Election/Restrictions
Claim 8 is directed to an allowable product. Pursuant to the procedures set forth in MPEP § 821.04(B), claims 15-17 and 20, directed to the process of making or using an allowable product, previously withdrawn from consideration as a result of a restriction requirement, are hereby rejoined and fully examined for patentability under 37 CFR 1.104.
Because all claims previously withdrawn from consideration under 37 CFR 1.142 have been rejoined, the restriction requirement as set forth in the Office action mailed on 11 September 2025 is hereby withdrawn. In view of the withdrawal of the restriction requirement as to the rejoined inventions, applicant(s) are advised that if any claim presented in a divisional application is anticipated by, or includes all the limitations of, a claim that is allowable in the present application, such claim may be subject to provisional statutory and/or nonstatutory double patenting rejections over the claims of the instant application. Once the restriction requirement is withdrawn, the provisions of 35 U.S.C. 121 are no longer applicable. See In re Ziegler, 443 F.2d 1211, 1215, 170 USPQ 129, 131-32 (CCPA 1971). See also MPEP § 804.01.
Allowable Subject Matter
Claims 1, 2, 6-9, 13-16 and 20 are allowed.
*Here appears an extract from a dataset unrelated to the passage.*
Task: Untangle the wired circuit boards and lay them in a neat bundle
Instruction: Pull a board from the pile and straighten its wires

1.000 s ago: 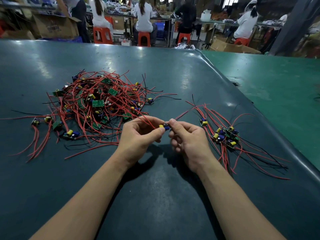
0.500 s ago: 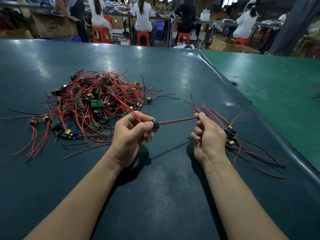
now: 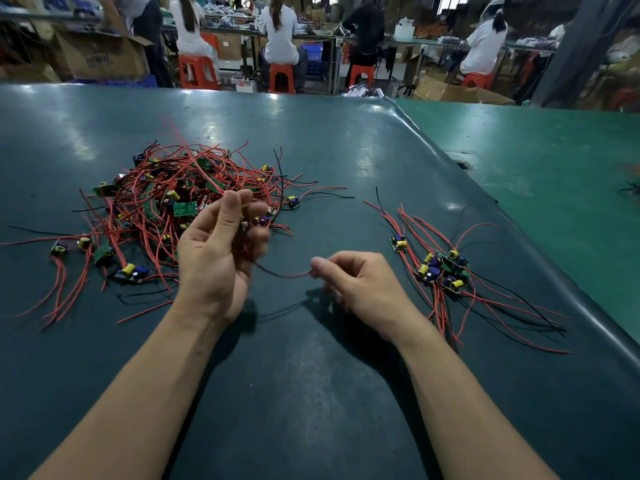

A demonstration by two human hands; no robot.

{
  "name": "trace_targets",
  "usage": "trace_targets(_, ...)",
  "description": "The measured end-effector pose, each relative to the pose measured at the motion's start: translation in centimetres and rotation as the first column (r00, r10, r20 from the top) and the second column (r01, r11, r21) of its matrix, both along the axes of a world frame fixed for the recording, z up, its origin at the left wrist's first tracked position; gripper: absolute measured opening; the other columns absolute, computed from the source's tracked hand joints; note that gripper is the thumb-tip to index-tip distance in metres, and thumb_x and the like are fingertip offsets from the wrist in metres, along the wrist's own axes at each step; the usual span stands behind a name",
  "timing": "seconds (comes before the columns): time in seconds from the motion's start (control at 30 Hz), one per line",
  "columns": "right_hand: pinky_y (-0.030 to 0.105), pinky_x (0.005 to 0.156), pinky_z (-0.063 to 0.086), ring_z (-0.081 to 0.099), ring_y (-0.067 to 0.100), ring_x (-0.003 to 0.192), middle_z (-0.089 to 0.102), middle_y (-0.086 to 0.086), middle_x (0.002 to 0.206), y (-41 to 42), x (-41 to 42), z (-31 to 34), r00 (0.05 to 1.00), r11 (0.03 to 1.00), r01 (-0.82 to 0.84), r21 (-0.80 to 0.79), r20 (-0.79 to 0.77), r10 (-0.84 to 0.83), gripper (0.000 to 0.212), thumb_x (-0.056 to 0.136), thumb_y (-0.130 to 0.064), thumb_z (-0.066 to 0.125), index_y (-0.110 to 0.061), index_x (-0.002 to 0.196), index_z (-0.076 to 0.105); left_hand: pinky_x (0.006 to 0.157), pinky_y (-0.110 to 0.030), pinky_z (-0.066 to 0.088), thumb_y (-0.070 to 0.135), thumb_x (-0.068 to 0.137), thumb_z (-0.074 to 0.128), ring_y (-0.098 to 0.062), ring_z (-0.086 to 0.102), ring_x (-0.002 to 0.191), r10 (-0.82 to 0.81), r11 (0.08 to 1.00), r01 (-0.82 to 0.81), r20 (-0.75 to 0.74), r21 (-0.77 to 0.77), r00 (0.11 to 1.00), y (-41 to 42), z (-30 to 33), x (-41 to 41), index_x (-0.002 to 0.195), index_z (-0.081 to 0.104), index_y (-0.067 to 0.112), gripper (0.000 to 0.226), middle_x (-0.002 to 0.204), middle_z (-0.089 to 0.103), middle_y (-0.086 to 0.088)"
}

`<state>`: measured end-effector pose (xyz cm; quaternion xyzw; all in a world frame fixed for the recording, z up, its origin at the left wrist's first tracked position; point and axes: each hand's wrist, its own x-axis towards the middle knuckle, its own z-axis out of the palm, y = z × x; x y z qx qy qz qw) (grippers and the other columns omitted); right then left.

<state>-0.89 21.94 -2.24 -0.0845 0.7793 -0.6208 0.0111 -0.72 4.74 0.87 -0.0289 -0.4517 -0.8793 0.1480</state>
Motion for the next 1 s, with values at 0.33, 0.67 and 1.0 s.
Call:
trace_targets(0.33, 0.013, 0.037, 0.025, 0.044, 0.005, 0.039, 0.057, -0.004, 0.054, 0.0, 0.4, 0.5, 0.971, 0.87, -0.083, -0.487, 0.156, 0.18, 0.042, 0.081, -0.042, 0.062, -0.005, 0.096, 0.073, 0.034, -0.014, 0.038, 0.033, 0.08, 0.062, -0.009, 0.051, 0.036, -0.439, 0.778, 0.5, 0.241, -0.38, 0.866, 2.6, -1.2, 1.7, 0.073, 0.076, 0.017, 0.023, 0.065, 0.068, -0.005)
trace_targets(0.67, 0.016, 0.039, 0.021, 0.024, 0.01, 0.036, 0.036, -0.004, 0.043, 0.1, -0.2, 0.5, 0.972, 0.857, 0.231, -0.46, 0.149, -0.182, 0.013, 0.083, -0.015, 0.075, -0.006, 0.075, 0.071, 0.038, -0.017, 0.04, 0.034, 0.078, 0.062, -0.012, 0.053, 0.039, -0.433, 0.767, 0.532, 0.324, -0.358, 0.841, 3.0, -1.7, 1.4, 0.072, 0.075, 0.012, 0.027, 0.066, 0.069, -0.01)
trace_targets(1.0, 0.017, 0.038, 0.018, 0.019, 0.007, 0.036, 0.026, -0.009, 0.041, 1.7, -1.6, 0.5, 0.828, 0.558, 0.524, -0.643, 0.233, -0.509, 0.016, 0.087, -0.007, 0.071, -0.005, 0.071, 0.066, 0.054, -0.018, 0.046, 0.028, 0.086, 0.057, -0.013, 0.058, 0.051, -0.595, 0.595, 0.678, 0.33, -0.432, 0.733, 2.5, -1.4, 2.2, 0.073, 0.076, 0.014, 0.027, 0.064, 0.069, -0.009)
The following is a statement of reasons for the indication of allowable subject matter.
The closest prior art of record Williams (US 2014/0328078), Cho (US 2009/0154180), Strazzanti (US 2006/0250809), Wehlus (US 2018/0187865), Endo (US 2018/0277780), Traian (WO 2020/232544), and Gordon (US 2018/0023778) while broadly teaching the limitations of the presently claimed invention, do not teach or suggest the combination of limitations as presently claimed in either claim 1, 8, or 15. While the reliance of Williams, Cho, and Strazzanti, Wehlus, Endo, Traian, and/or Gordon appropriately rendered obvious the limitations in the previous set of claims (submitted on 5 November 2025), the amendment to independent claims introduces a scope to the claims which is not obvious over the prior art references made of record. Specifically, the claims now require the auto-shading film being located directly on the thermally conductive multi-layer, which is not taught or obvious over the current record. In other words, there is no apparent reason for why a person having ordinary skill in the art would incorporate the multi-layered thermal pad (thermally conductive multi-layer) of the heat sink, as taught by Cho, to be in direct contact the with film 128, 900 (auto-shading film) disclosed by Williams.
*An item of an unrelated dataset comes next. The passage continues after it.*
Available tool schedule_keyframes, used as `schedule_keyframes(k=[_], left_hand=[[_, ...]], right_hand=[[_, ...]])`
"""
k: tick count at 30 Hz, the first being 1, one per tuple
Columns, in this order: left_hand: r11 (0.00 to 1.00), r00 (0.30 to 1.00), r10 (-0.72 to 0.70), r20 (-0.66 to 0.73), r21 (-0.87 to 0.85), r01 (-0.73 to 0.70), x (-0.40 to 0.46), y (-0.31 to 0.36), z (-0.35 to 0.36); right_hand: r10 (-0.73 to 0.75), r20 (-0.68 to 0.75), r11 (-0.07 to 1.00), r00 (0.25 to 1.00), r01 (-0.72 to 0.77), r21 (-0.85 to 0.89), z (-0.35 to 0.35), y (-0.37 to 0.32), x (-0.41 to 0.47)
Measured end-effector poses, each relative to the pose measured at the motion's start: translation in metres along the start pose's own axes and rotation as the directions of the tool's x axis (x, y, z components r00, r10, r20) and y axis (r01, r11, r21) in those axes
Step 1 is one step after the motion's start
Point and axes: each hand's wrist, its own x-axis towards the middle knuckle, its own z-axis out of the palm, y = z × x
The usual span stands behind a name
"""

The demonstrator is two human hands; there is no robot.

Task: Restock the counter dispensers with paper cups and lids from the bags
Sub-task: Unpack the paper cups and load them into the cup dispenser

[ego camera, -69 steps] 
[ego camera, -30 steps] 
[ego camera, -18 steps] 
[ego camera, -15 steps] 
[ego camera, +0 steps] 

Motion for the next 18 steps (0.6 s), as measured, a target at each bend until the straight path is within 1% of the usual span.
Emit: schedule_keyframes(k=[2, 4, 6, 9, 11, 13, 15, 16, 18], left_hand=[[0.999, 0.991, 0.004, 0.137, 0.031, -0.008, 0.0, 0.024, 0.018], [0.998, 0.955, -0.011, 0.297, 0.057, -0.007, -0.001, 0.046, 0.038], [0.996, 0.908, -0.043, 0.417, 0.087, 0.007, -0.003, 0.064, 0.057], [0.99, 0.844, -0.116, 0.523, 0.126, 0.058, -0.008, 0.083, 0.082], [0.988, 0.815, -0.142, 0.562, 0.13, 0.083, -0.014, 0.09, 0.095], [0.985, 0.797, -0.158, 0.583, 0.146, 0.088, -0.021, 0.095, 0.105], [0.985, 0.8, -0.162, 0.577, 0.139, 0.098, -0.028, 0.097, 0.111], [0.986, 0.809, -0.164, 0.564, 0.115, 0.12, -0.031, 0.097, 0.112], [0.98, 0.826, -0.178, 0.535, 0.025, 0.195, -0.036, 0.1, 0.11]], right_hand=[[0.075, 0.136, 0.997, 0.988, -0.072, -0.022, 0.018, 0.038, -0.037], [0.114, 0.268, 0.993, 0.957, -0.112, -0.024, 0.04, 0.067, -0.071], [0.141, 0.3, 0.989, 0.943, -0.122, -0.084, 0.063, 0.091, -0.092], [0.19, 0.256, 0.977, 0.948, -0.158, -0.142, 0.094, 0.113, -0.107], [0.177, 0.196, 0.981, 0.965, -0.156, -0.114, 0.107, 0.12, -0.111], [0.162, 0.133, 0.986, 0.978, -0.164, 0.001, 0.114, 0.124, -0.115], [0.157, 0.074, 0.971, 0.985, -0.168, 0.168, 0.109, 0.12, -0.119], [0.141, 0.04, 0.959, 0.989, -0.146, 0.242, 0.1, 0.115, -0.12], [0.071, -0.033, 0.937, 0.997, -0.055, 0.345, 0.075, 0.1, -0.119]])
Upon further search and consideration, the additional reference Miller (US 2023/0350240 and WO 2021/229562 A2 publications) was found which is of particular importance as Miller teaches an analogous auto-shading film, referred to as a thermal transparency control device (TTCD) 100, where a multilayer construction which is in direct contact with said device 100 includes a combination of a panel 20 and reflective layer 22. However, these constituent components fail to meet the claimed thermally conductive multi-layer from the claims because the panel 20 and reflective layer 22 are disclosed as reflecting incident thermal radiation transmitted by the TTCD, and fails to provide information which would have led a person having ordinary skill in the art to a reasonable conclusion that such a multilayered construction also conducts thermal energy. See paragraphs [0077] – [0084] and Figures 2A-B from Miller. Therefore, Miller fails to meet the added limitation in question which requires direct contact between the thermally conductive multi-layer and the auto-shading film.
Any comments considered necessary by applicant must be submitted no later than the payment of the issue fee and, to avoid processing delays, should preferably accompany the issue fee. Such submissions should be clearly labeled “Comments on Statement of Reasons for Allowance.”
Claim Rejections - 35 USC § 112
The following is a quotation of 35 U.S.C. 112(d):
(d) REFERENCE IN DEPENDENT FORMS.—Subject to subsection (e), a claim in dependent form shall contain a reference to a claim previously set forth and then specify a further limitation of the subject matter claimed. A claim in dependent form shall be construed to incorporate by reference all the limitations of the claim to which it refers.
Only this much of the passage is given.